The Beretta system, on the other hand, is less bulky. The jacket gets rolled up and carried in my daypack when I’m going to be doing a lot of hiking.
Tactical pants: I like quality tactical pants. If an item is designed for hardcore military/police/first responder use, it should work just fine for outdoorspeople. These pants have worked well for me: UF Pro P-40 All-Terrain pant, Tru Spec 24-7 Xpedition™ Pants, and 5.11 poly-cotton ripstop TACLITE PRO PANTS. I’m currently tested Beretta’s BDUs, and wouldn’t be without my wool pants.
Fenix headlamp: I love headlamps, and think one should be in everyone’s emergency gear. This Fenix HL60R RechargeableHeadlamp deserves consideration for your emergency gear and/or Bug Out Bag. I have used my current Fenix rechargeable for going on four years, and it is used hard and often. It has five intensity settings, ranging from five lumens for a soft glow for reading in the tent, to a bright spotlight with 950 lumens. The light can be charged with a cigarette lighter plug or solar panels.
MyCharge™ batteries: I have used several myCharge batteries for several years, and they are exceptionally reliable. My wife takes one when she travels so she can always have power for her laptop. I include a couple of the smaller units on the Mississippi to power flashlights, computers etc. The batteries can be recharged during the day with solar panels.

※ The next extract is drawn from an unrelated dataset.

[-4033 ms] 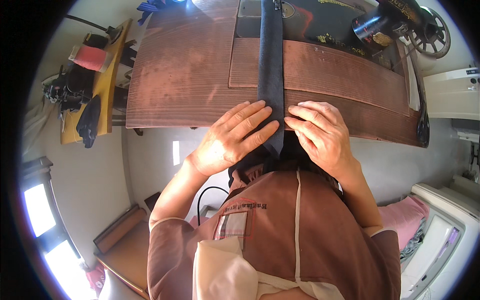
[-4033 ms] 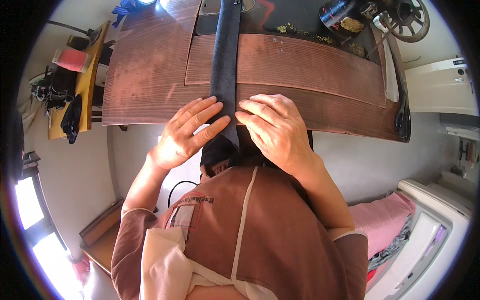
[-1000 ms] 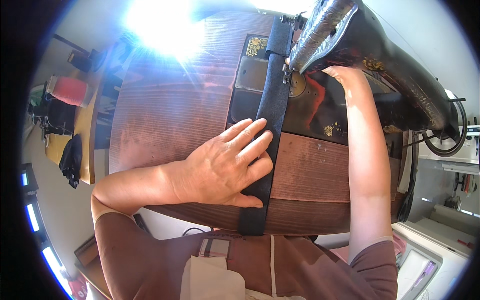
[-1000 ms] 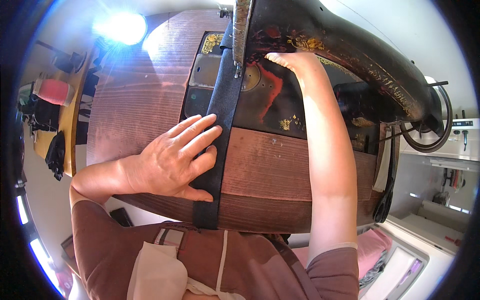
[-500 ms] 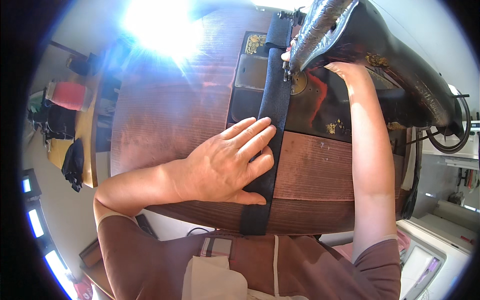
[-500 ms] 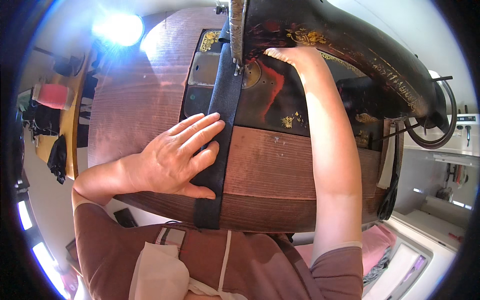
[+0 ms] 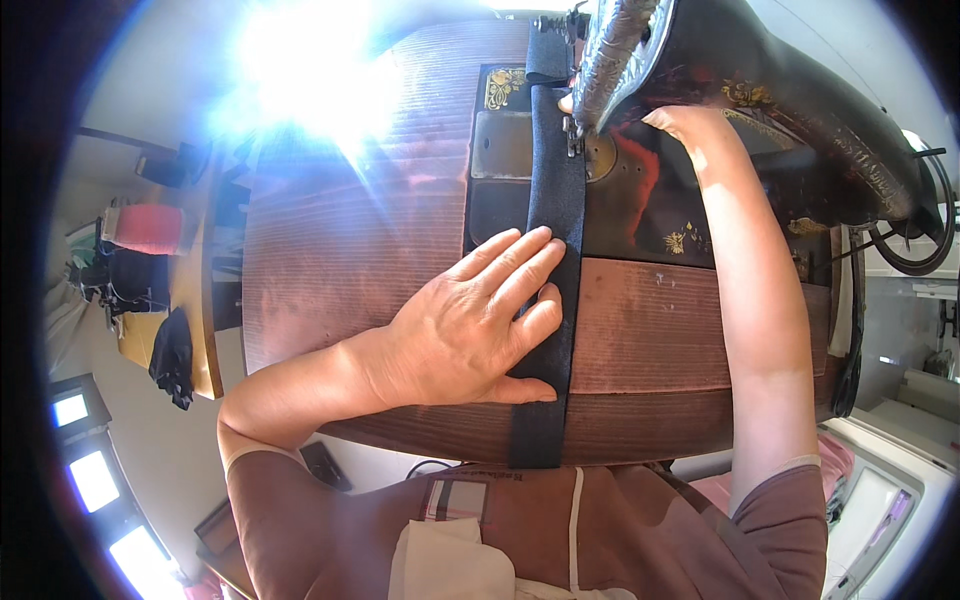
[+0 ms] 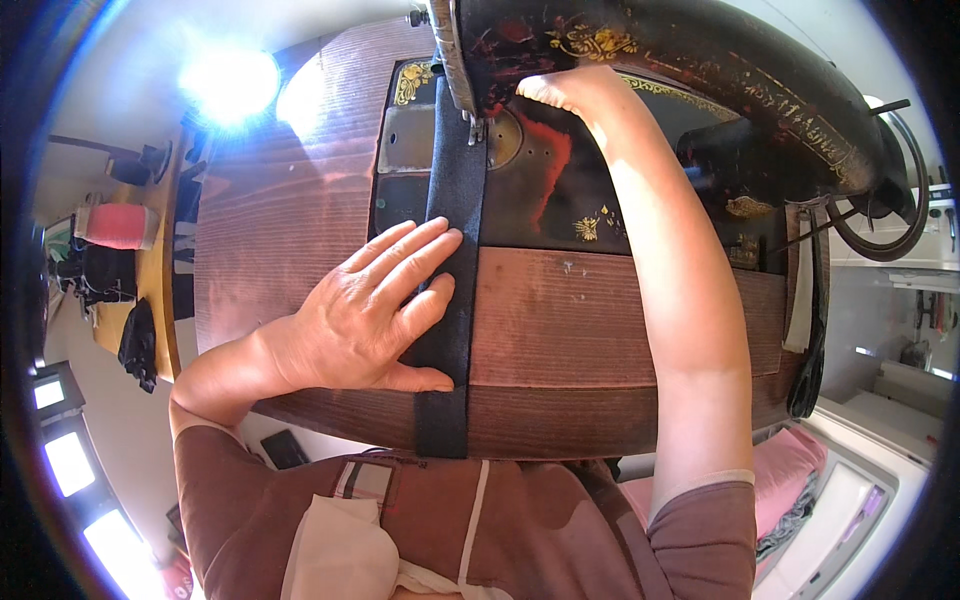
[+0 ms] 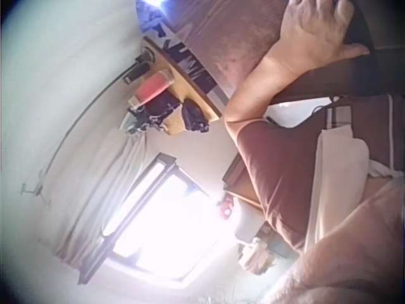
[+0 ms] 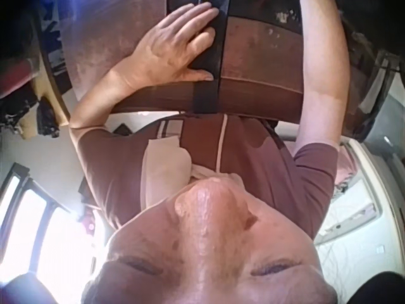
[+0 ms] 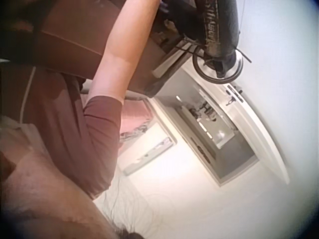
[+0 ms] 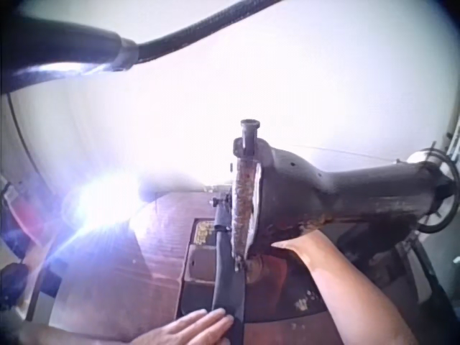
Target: The person sews a long strip of dark fabric using a sewing machine, guiding it under the needle and adjusting the fabric as needed. After sewing, the person cuts the fabric strip with scissors and folds the ends.
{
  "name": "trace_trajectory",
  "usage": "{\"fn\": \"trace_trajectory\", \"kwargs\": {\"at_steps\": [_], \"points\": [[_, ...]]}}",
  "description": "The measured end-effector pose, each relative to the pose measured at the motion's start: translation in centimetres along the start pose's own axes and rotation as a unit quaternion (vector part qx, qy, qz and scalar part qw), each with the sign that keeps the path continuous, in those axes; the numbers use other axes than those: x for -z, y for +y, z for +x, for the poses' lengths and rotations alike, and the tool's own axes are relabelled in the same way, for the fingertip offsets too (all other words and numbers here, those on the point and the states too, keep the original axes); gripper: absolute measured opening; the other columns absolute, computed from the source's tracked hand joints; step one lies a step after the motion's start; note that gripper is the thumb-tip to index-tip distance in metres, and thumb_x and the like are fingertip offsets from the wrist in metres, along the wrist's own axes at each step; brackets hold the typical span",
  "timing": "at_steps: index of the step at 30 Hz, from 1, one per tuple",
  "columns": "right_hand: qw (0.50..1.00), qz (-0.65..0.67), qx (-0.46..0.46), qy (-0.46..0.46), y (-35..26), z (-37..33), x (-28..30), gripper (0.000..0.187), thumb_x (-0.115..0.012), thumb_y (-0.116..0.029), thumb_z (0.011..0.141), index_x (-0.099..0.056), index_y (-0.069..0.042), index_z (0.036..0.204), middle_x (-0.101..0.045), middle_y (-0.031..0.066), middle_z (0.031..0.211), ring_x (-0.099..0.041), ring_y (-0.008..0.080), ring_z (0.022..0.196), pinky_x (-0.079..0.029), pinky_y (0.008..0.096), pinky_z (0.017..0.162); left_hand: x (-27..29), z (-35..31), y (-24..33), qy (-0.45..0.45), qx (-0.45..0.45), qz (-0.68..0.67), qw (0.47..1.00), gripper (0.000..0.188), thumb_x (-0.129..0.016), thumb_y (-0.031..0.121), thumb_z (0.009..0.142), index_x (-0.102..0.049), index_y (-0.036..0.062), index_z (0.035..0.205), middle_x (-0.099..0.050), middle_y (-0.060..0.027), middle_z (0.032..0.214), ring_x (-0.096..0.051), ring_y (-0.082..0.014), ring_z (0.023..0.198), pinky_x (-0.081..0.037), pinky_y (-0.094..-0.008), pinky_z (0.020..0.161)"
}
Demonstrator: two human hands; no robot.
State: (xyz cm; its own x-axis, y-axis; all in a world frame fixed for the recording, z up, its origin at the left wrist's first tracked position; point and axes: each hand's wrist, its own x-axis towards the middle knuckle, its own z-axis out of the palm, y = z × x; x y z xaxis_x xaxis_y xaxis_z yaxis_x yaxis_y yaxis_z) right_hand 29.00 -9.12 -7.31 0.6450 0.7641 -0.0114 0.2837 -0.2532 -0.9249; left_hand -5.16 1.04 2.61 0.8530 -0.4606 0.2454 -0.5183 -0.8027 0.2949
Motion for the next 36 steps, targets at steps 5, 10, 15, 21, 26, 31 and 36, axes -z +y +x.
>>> {"fn": "trace_trajectory", "kwargs": {"at_steps": [5, 10, 15, 21, 26, 31, 36], "points": [[1.000, -0.002, 0.004, 0.002, 0.1, 0.0, 0.1, 0.038, -0.039, -0.016, 0.100, -0.049, 0.004, 0.131, -0.060, 0.0209, 0.124, -0.060, 0.0366, 0.111, -0.050, 0.0514, 0.097, 0.4, 0.1, -0.2, -0.007, 0.002, 0.009, 1.000, 0.075, -0.075, 0.054, 0.070, -0.051, -0.0056, 0.108, -0.047, -0.0332, 0.131, -0.049, -0.0453, 0.124, -0.041, -0.0522, 0.104], [1.000, -0.005, 0.009, 0.002, 0.1, 0.3, 0.1, 0.038, -0.042, -0.016, 0.099, -0.050, 0.004, 0.130, -0.060, 0.0201, 0.122, -0.061, 0.0357, 0.110, -0.050, 0.0504, 0.097, 0.3, -0.1, -0.2, 0.001, 0.006, 0.010, 1.000, 0.075, -0.076, 0.053, 0.067, -0.051, -0.0057, 0.107, -0.047, -0.0326, 0.132, -0.049, -0.0445, 0.125, -0.041, -0.0515, 0.105], [1.000, -0.007, 0.015, 0.003, 0.3, 0.3, 0.3, 0.038, -0.044, -0.016, 0.097, -0.051, 0.004, 0.129, -0.061, 0.0193, 0.121, -0.061, 0.0348, 0.109, -0.050, 0.0494, 0.096, 0.3, 0.0, -0.5, 0.008, 0.010, 0.009, 1.000, 0.076, -0.078, 0.052, 0.065, -0.052, -0.0051, 0.107, -0.047, -0.0319, 0.132, -0.048, -0.0436, 0.126, -0.041, -0.0509, 0.105], [1.000, -0.009, 0.020, 0.003, 0.3, 0.5, 0.5, 0.038, -0.047, -0.015, 0.095, -0.052, 0.003, 0.128, -0.062, 0.0183, 0.119, -0.062, 0.0336, 0.108, -0.050, 0.0482, 0.095, 0.2, 0.0, -0.9, 0.015, 0.005, 0.013, 1.000, 0.074, -0.076, 0.053, 0.068, -0.051, -0.0051, 0.107, -0.046, -0.0322, 0.133, -0.048, -0.0440, 0.127, -0.041, -0.0513, 0.105], [1.000, -0.011, 0.021, 0.007, 0.2, 0.5, 0.7, 0.038, -0.049, -0.015, 0.094, -0.054, 0.003, 0.126, -0.063, 0.0175, 0.118, -0.062, 0.0327, 0.107, -0.051, 0.0472, 0.095, 0.2, -0.1, -1.1, 0.014, 0.003, 0.020, 1.000, 0.078, -0.074, 0.056, 0.071, -0.048, -0.0044, 0.112, -0.044, -0.0321, 0.135, -0.047, -0.0445, 0.127, -0.041, -0.0525, 0.106], [1.000, -0.013, 0.020, 0.008, 0.5, 0.3, 0.6, 0.038, -0.052, -0.015, 0.092, -0.055, 0.003, 0.125, -0.064, 0.0167, 0.116, -0.062, 0.0317, 0.106, -0.051, 0.0462, 0.094, -0.2, -0.2, -1.6, 0.026, -0.002, 0.016, 1.000, 0.079, -0.072, 0.058, 0.074, -0.045, -0.0033, 0.118, -0.043, -0.0317, 0.137, -0.046, -0.0444, 0.128, -0.040, -0.0529, 0.106], [1.000, -0.015, 0.023, 0.010, 0.5, 0.5, 0.6, 0.038, -0.054, -0.015, 0.091, -0.056, 0.003, 0.124, -0.064, 0.0159, 0.115, -0.063, 0.0308, 0.105, -0.051, 0.0452, 0.094, -0.1, 0.0, -1.8, 0.019, 0.009, 0.018, 1.000, 0.080, -0.072, 0.057, 0.074, -0.046, -0.0020, 0.120, -0.043, -0.0299, 0.138, -0.046, -0.0436, 0.129, -0.040, -0.0523, 0.107]]}}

Garmin eTrex™ GPS: I love gee-whiz technology but I don’t want all my eggs in the same basket. I could use a phone GPS, and probably get along just fine. Bu if my phone goes dead (and Murphy states that this will happen at the worst possible moment) I don’t want my GPS to also go down.

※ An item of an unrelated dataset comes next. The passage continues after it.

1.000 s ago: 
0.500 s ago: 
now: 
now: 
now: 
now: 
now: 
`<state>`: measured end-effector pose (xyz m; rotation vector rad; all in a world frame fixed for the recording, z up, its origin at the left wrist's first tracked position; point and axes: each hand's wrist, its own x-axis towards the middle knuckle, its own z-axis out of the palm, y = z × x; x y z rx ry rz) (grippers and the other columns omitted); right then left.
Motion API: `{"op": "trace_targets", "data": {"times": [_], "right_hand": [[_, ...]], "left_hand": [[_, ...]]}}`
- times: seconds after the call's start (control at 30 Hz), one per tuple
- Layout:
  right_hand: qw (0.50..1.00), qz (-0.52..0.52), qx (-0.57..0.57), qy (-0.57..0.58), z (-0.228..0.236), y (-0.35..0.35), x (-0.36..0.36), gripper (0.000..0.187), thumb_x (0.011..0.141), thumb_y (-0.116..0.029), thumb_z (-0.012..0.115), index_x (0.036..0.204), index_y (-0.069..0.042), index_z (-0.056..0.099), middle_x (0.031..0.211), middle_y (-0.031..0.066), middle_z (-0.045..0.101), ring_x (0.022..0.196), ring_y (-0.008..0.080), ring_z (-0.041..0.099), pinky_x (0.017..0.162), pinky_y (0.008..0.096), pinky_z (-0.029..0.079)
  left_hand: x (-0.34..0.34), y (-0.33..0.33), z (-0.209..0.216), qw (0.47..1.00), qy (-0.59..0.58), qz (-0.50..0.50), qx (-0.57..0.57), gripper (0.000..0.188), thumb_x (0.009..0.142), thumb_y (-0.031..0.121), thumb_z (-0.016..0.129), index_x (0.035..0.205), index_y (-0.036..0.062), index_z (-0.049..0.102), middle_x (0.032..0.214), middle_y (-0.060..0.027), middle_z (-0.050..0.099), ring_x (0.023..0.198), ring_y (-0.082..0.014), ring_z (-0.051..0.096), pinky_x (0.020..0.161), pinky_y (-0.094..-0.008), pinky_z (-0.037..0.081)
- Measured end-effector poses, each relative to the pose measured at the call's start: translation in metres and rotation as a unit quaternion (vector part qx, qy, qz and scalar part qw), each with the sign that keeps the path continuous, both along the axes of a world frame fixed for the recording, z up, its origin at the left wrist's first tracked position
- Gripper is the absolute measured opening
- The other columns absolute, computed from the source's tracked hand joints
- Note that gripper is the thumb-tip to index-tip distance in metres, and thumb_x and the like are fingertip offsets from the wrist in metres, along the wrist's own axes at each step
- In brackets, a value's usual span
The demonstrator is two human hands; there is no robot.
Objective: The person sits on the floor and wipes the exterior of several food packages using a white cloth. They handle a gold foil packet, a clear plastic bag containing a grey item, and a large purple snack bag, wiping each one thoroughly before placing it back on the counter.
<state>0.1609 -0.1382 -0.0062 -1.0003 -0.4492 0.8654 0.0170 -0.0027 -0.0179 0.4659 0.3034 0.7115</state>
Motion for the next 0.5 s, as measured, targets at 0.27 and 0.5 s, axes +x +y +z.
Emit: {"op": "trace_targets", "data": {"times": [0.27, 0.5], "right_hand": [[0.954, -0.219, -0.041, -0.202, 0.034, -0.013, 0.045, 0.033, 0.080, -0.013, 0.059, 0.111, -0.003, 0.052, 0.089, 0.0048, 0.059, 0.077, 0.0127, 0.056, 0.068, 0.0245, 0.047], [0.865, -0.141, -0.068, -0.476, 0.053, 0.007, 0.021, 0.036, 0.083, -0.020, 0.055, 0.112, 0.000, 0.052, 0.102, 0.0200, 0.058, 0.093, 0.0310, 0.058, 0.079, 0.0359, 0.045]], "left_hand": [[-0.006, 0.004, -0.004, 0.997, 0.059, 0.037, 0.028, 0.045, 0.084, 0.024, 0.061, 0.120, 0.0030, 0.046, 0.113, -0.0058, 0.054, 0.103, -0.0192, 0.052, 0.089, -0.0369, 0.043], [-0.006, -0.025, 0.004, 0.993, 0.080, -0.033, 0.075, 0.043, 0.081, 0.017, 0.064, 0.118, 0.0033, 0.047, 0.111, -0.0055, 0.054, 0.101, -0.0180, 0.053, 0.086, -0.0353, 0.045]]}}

I am currently on my third Garmin eTrex. The eTrex is a basic “nuts and bolts” GPS that is powered by two AA batteries. I find the map feature on more elaborate GPS units to be handy, but nothing can replace a real map and a compass. I won’t take a GPS out in the woods without both of those navigation tools.
Elk Mountain™ tent: This is a bonus item. I tried this tent out last fall in Mississippi’s Delta National Forest. I was deer hunting, and my nephew and a hunting buddy were hunting ducks. It rained on and off for three days. The 13 foot by 13 foot tent kept us dry and comfortable.
So those are my choices. As always, what works for me may not work for you. Consider where you will be hunting, the conditions and terrain that might be encountered and how you will handle the carcass after a successful harvest. Make your gear decisions based on research and sound advice from experts.
And never forget this: We are blessed to be able to hunt deer. Hunt ethically, do your best to make a clean, humane shot, and be thankful for a clean harvest.